## Directions for this task
Exact copy, no pictures: return all the data below as written.

## Information supplied
+++++

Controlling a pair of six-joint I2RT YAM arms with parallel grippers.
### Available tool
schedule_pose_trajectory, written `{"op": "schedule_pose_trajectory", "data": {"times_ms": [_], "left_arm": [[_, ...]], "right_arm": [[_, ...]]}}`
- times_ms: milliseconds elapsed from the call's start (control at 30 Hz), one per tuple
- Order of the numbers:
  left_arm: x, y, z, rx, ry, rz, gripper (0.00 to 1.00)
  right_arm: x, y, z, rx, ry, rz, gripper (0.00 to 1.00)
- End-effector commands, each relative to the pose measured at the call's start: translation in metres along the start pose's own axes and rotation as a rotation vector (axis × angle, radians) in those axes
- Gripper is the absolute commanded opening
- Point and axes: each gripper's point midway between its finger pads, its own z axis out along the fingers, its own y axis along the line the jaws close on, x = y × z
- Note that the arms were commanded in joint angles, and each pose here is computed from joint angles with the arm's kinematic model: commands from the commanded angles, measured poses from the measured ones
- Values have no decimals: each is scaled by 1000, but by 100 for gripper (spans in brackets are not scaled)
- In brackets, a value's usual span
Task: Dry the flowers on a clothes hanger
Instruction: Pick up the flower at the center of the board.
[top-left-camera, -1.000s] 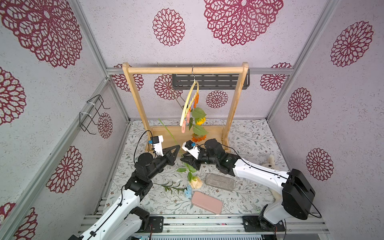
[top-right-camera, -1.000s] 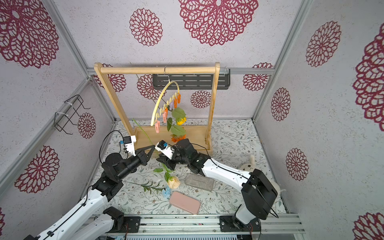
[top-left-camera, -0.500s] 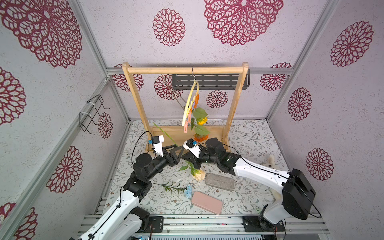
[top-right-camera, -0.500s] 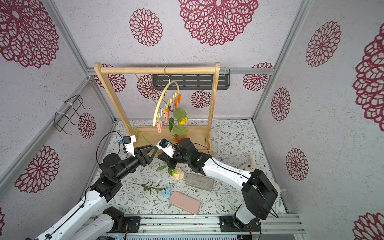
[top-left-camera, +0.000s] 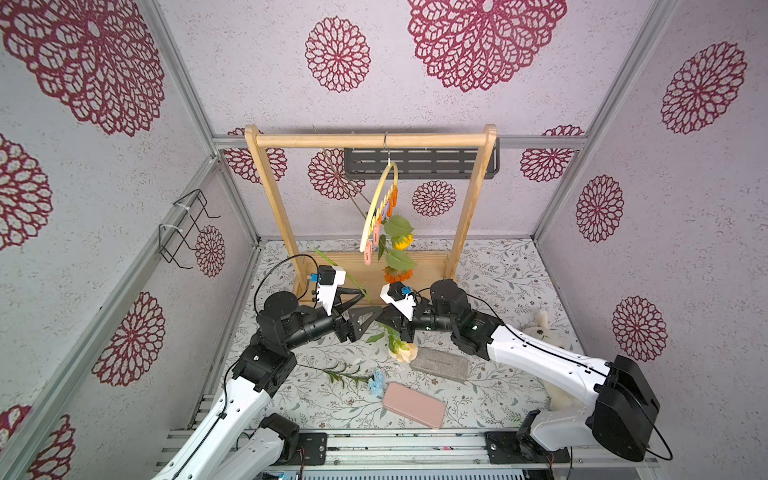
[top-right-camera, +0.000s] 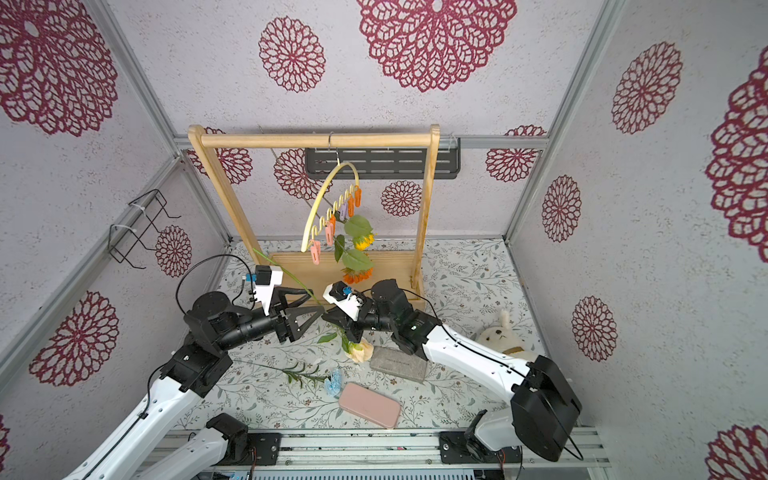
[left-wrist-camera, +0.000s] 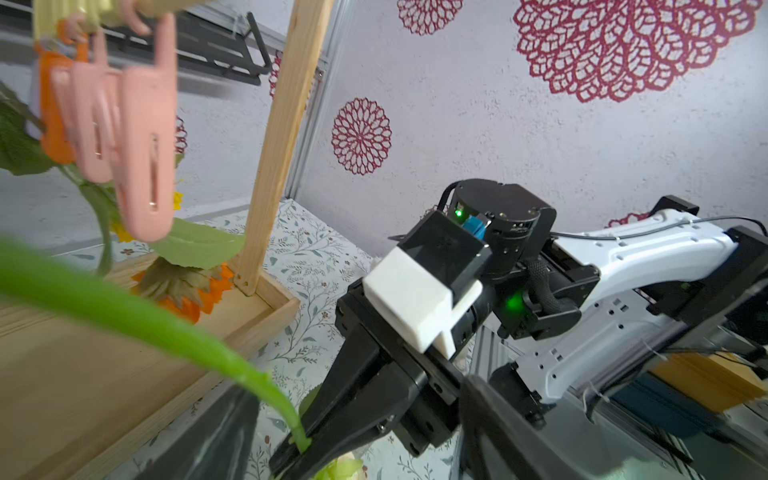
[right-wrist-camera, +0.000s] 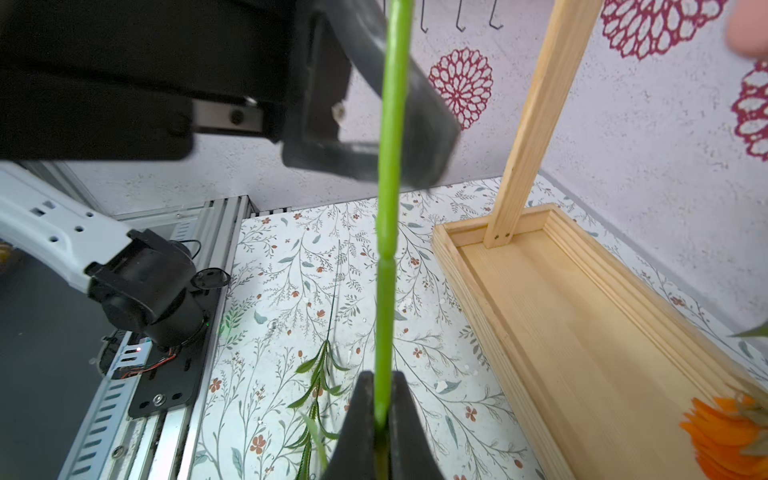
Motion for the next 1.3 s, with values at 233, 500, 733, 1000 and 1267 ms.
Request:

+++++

## Answer to the exercise
Controlling a pair of six-joint I2RT YAM arms with parallel grippers.
### Available tool
schedule_pose_trajectory, written `{"op": "schedule_pose_trajectory", "data": {"times_ms": [_], "left_arm": [[_, ...]], "right_arm": [[_, ...]]}}`
- times_ms: milliseconds elapsed from the call's start (control at 30 Hz), one per tuple
- Order of the numbers:
  left_arm: x, y, z, rx, ry, rz, gripper (0.00 to 1.00)
  right_arm: x, y, z, rx, ry, rz, gripper (0.00 to 1.00)
- End-effector commands, each relative to the pose measured at the call's start: translation in metres along the start pose's own axes and rotation as a rotation vector (axis × angle, radians) in those axes
- Gripper is the absolute commanded opening
- Point and axes: each gripper's point midway between its finger pads, its own z axis out along the fingers, its own y axis along the line the jaws close on, x = y × z
- Note that the arms were commanded in joint angles, and each pose here is computed from joint angles with the arm's kinematic model: commands from the commanded angles, measured poses from the measured ones
- Values have no decimals: each is scaled by 1000, but by 100 for gripper (spans in brackets are not scaled)
- In brackets, a value's usual span
Task: Dry the flowers on a clothes hanger
Instruction: Pick up the flower at the center of the board.
[top-left-camera, -1.000s] 
[top-right-camera, -1.000s] 
[top-left-camera, -0.500s] 
[top-right-camera, -0.500s] 
[top-left-camera, +0.000s] 
[top-right-camera, +0.000s] 
[left-wrist-camera, +0.000s] 
[right-wrist-camera, +0.000s] 
Motion for the next 1.3 s, with values at 233, 500, 733, 1000 and 1267 ms.
Request:

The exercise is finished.